_Exercise aim:_ Search the listing below for the word "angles" and return each line that contains it.
### Material provided ###
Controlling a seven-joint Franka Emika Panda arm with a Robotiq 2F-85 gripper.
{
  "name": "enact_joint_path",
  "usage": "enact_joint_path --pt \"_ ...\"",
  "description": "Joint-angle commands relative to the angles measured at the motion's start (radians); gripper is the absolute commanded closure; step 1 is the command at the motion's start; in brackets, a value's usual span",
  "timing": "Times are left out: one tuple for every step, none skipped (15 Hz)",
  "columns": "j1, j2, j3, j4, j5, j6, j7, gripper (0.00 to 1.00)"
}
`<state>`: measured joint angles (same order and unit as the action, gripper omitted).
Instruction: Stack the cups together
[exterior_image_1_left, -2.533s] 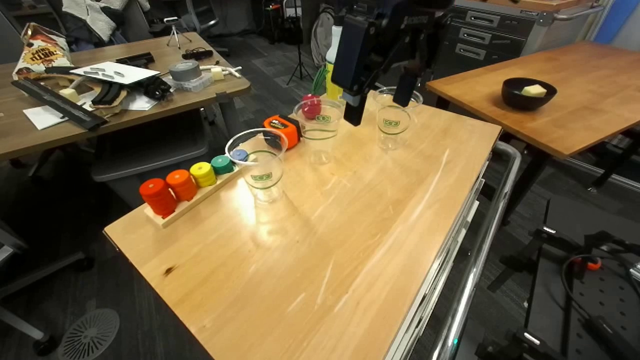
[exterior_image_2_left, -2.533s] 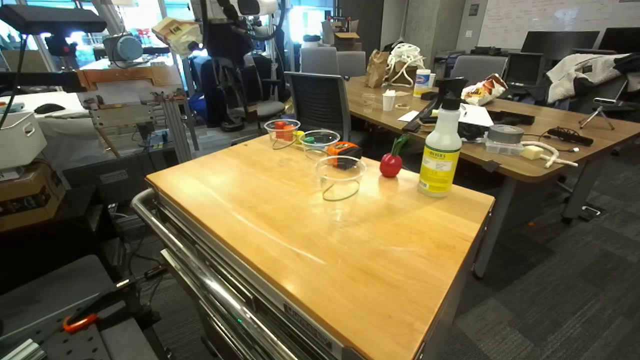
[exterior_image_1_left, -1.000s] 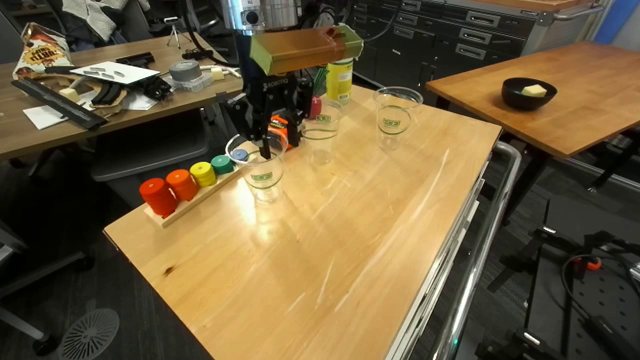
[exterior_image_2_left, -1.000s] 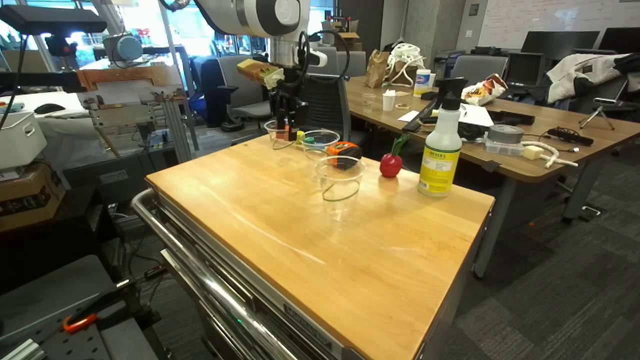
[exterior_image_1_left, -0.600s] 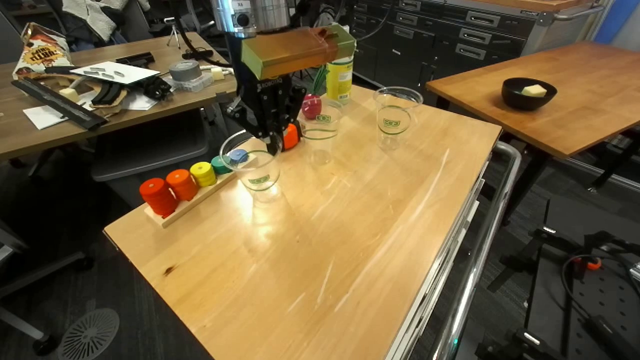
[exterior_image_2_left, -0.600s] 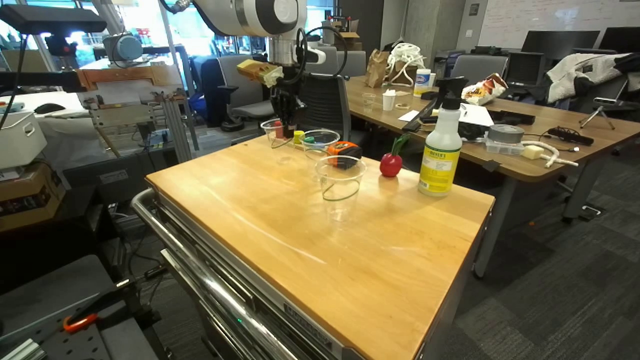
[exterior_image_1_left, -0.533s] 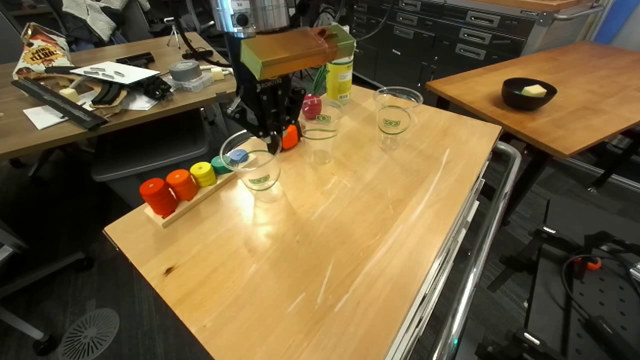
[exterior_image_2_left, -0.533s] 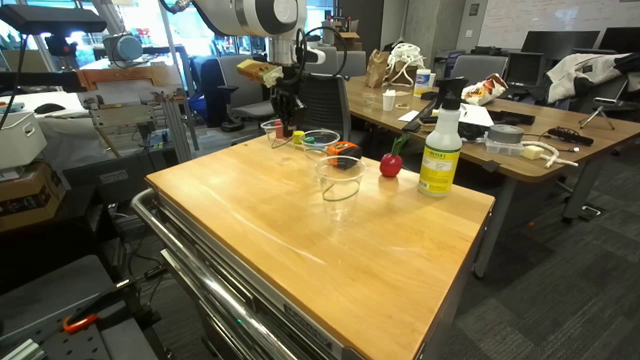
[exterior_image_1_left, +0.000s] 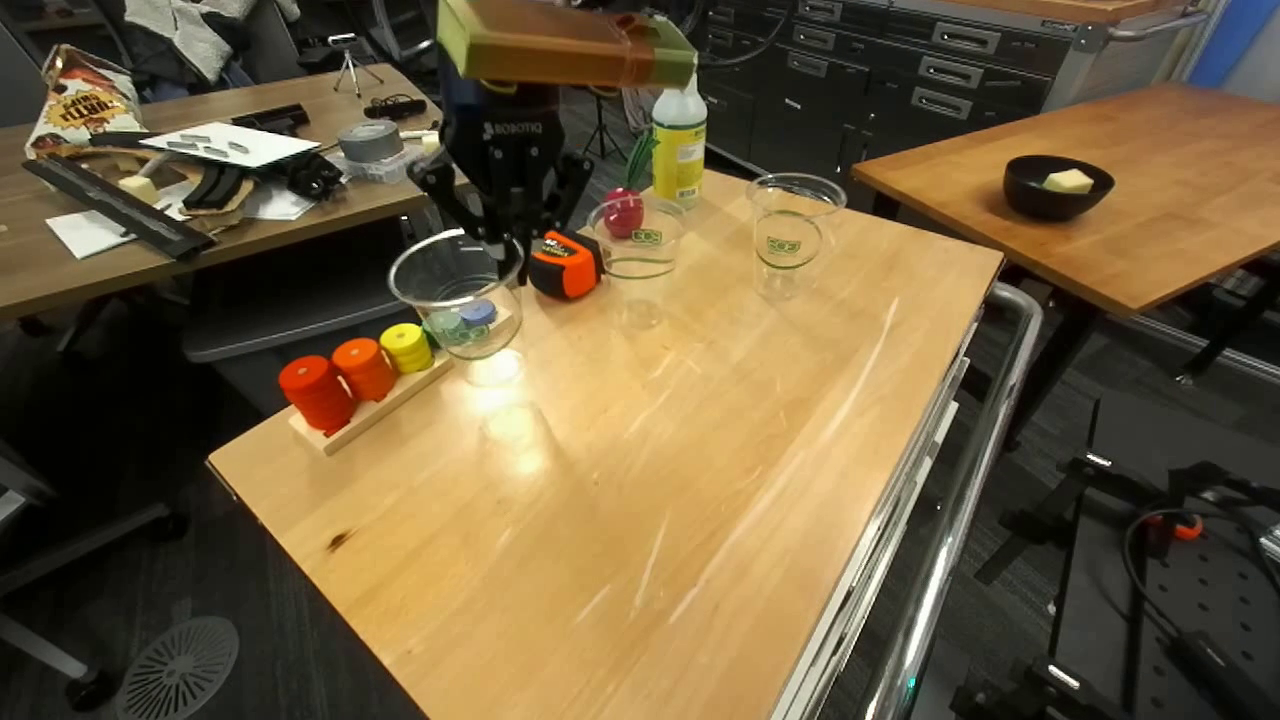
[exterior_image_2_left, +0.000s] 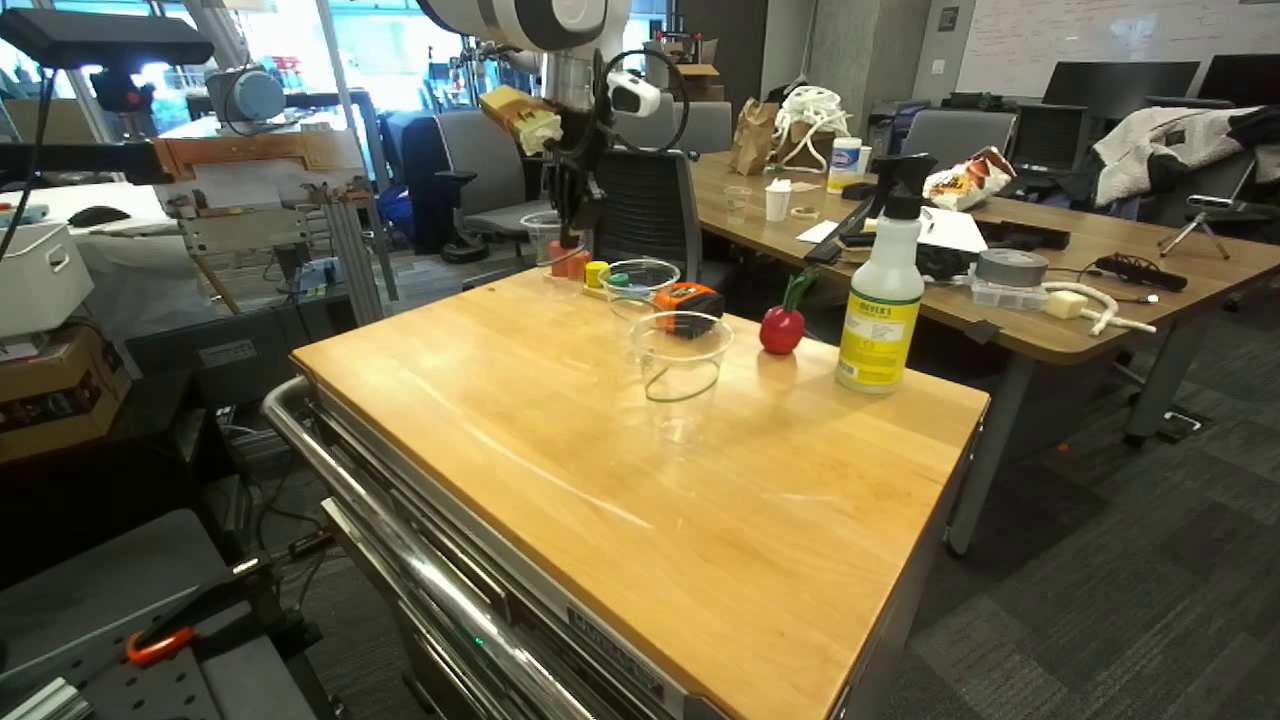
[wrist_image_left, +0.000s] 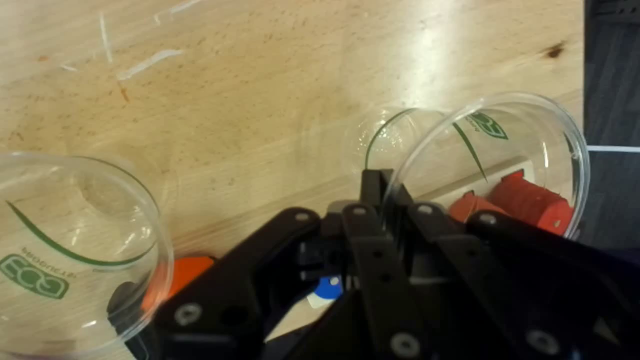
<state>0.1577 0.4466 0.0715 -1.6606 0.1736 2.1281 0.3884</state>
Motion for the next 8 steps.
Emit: enact_joint_path --pt "-0.018 -0.088 -0.009 0.009 0.048 -0.012 0.038 0.96" --pt "-0.017 -0.108 -0.018 0.007 0.033 -0.004 0.058 0.96" --pt "-0.018 -0.142 -0.026 -0.009 0.022 0.0 0.073 0.96" --pt "-0.017 -0.167 -0.034 -0.017 0.007 0.004 0.089 0.97" --pt "-0.015 -0.193 -0.043 -0.029 -0.008 0.007 0.106 0.97" --pt "-0.015 -0.226 -0.051 -0.047 -0.025 0.003 0.125 0.97" --pt "-0.015 -0.246 -0.056 -0.055 -0.046 0.003 0.142 0.97" --pt "-0.012 -0.266 -0.064 -0.07 -0.079 0.0 0.174 0.97"
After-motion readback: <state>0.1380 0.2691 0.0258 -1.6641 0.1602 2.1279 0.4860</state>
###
_Response:_
  "description": "Joint-angle commands relative to the angles measured at the motion's start (radians); gripper is the absolute commanded closure; step 1 is the command at the motion's start; in brackets, a value's usual span",
`<state>`: measured joint angles (same order and unit as the action, gripper omitted).

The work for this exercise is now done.